The BBC suggests that the Orange Prize forms part of the "trinity" of UK literary prizes, along with the Man Booker Prize and the Costa Book Awards; the sales of works by the nominees of these awards are significantly boosted. Levy's 2004 winning book sold almost one million copies (in comparison to less than 600,000 for the Man Booker Prize winner of the same year), while sales of Helen Dunmore's A Spell of Winter quadrupled after being awarded the inaugural prize. Valerie Martin's 2003 award saw her novel sales increase tenfold after the award, and British libraries, who often support the prize with various promotions, reported success in introducing people to new authors: "48% said that they had tried new writers as a result of the promotion, and 42% said that they would try other books by the new authors they had read."
However, the fact that the prize singles out female writers is not without controversy. After the prize was founded, Auberon Waugh nicknamed it the "Lemon Prize" while Germaine Greer claimed there would soon be a prize for "writers with red hair". Winner of the 1990 Man Booker Prize A. S. Byatt has called it a "sexist prize", claiming "such a prize was never needed." In 1999, the chairwoman of the judges, Lola Young, claimed that British female literature fell into two categories, either "insular and parochial" or "domestic in a piddling kind of way". Linda Grant suffered accusations of plagiarism following her award in 2000, while the following year, a panel of male critics produced their own shortlist and heavily criticised the genuine shortlist. The 2007 shortlist was decried for being derived from "... a lot of dross ..." by the chair of the judging panel Muriel Gray, while former editor of The Times Simon Jenkins called it "sexist". In 2008, writer Tim Lott called the award "a sexist con-trick" and suggested "the Orange Prize is sexist and discriminatory, and it should be shunned".
No woman has won the award more than once but Margaret Atwood has been nominated three times without a win. Since the inaugural award to Helen Dunmore, British writers have won five times, while North American authors have secured the prize seven times.
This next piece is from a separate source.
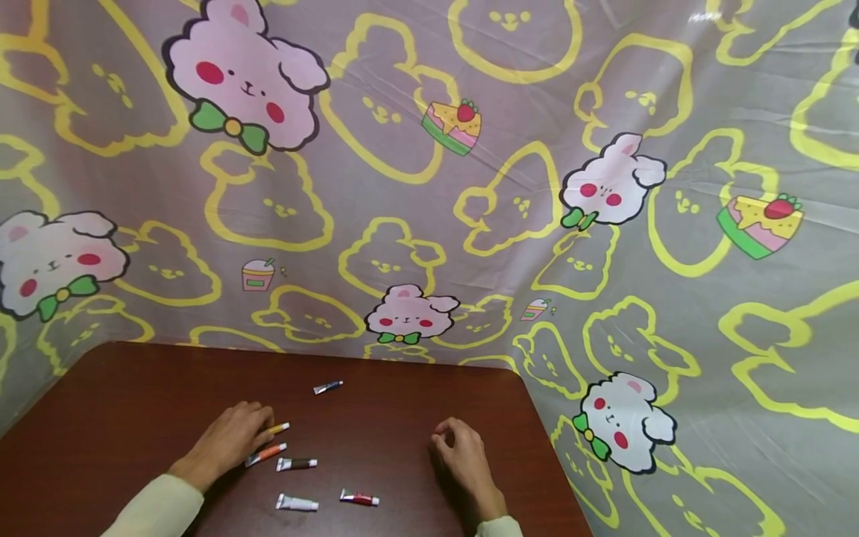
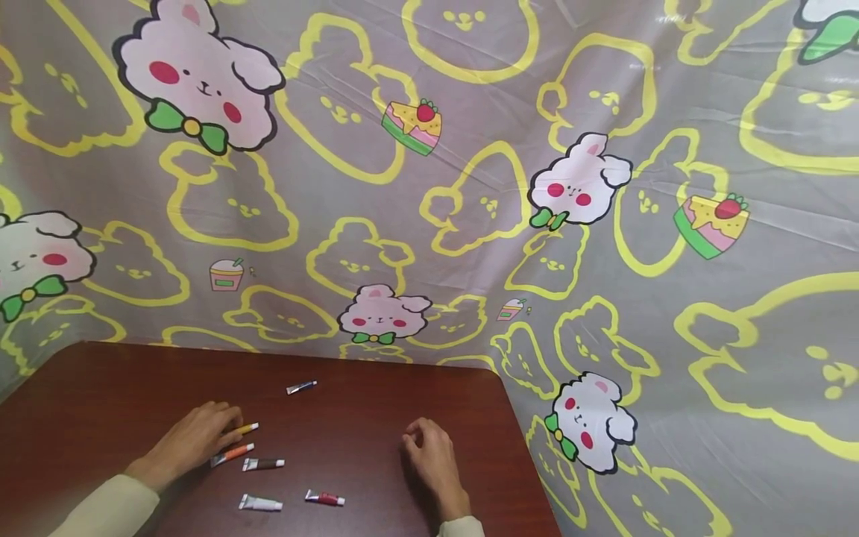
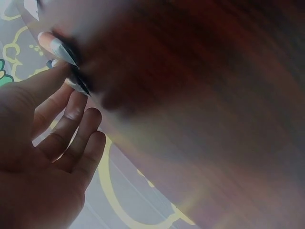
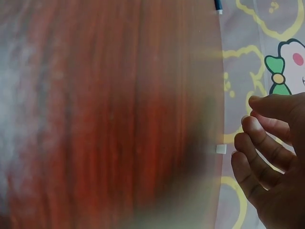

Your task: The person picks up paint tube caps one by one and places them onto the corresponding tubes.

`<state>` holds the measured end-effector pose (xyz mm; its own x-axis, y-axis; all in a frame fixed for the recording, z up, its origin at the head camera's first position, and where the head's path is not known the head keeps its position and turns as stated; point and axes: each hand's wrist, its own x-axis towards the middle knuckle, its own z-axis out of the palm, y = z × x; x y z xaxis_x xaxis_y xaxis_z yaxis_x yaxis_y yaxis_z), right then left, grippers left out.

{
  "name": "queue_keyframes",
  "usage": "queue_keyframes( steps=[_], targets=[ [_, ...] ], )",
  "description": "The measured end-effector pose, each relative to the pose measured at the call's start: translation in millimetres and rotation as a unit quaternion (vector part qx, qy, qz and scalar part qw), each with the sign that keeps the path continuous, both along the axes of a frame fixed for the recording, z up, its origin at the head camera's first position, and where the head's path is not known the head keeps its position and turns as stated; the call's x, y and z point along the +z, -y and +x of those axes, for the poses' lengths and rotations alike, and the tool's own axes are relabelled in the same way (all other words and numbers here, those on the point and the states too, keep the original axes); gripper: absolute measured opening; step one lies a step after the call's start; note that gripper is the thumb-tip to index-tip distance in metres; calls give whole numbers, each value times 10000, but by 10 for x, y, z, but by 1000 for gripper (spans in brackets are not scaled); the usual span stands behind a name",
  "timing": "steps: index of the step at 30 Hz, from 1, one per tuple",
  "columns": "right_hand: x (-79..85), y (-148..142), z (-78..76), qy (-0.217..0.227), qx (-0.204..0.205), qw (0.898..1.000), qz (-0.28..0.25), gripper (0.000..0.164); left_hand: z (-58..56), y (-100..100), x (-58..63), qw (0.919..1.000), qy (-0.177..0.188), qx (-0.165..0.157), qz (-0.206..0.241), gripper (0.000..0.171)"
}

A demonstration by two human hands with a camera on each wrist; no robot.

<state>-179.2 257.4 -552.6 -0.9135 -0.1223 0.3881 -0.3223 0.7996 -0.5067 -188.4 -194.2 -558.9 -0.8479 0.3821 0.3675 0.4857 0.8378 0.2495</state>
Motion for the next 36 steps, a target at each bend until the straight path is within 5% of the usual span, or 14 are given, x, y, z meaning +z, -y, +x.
queue_keyframes(
  steps=[7, 16, 25, 36],
  targets=[
    [-32, -47, -5, -15, -9, 10000, -55, 14, -22, -29, 21, 9997, -156, 69, 150, 27],
    [-20, -102, -24, 89, -97, 9999, 13, 18, -110, -126, 133, 9995, 174, 223, 163, 24],
    [43, -141, -45, 508, -191, 9985, 60, 25, -219, -201, 150, 9993, -239, 119, 250, 25],
    [43, -242, -90, 544, 12, 9983, 190, 31, -259, -285, 174, 9995, -190, 94, 249, 23]
  ],
)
Winners and shortlisted writers
Year Winner Work Shortlisted nominees Notes Ref(s) 1996 Helen Dunmore A Spell of Winter Julia Blackburn
Inaugural award  1997 Anne Michaels Fugitive Pieces Margaret Atwood, Deirdre Madden
E. Annie Proulx
First non-British winner  1998 Carol Shields Larry's Party Kirsten Bakis
Second Canadian winner  1999 Suzanne Berne A Crime in the Neighborhood Jane Hamilton
Blackburn's second shortlisted nomination  2000 Linda Grant When I Lived in Modern Times Judy Budnitz
Éilis Ni Dhuibhne
Second British winner in five years  2001 Kate Grenville The Idea of Perfection Margaret Atwood
Atwood's second shortlisted nomination  2002 Ann Patchett Bel Canto Anna Burns
Dunmore's first nomination since winning in 1996  2003 Valerie Martin Property Anne Donovan
Shields' first nomination since winning in 1998, Smith's second shortlisted nomination  2004 Andrea Levy Small Island Rose Tremain
Chimamanda Ngozi Adichie
First British winner since 2000, Atwood's third shortlisted nomination. Small Island was also the Whitbread Book of the Year.  2005 Lionel Shriver We Need to Talk About Kevin Joolz Denby
Shriver revealed that she changed her name from Margaret Ann Shriver because she believed "men had an easier life". In 2005 the "Orange of Oranges" was awarded to Andrea Levy for Small Island.  2006 Zadie Smith On Beauty Nicole Krauss
Zadie Smith's first win after two nominations, Ali Smith and Sarah Waters' second nomination  2007 Chimamanda Ngozi Adichie Half of a Yellow Sun Rachel Cusk
Adichie's first win after being nominated in 2004, Tyler's second shortlisted nomination. Prize renamed "Orange Broadband Prize for Fiction".  2008 Rose Tremain The Road Home Nancy Huston
This was Tremain's 14th novel.  2009 Marilynne Robinson Home Ellen Feldman
Robinson's third novel in 28 years, Madden's second shortlisted nomination. Prize renamed "Orange Prize for Fiction"  2010 Barbara Kingsolver The Lacuna Rosie Alison
Sixth novel by Kingsolver.  2011 Téa Obreht The Tiger's Wife Kathleen Winter
Debut novel by Obreht. At age 25 (at the time of the award) she was the youngest author to win to date.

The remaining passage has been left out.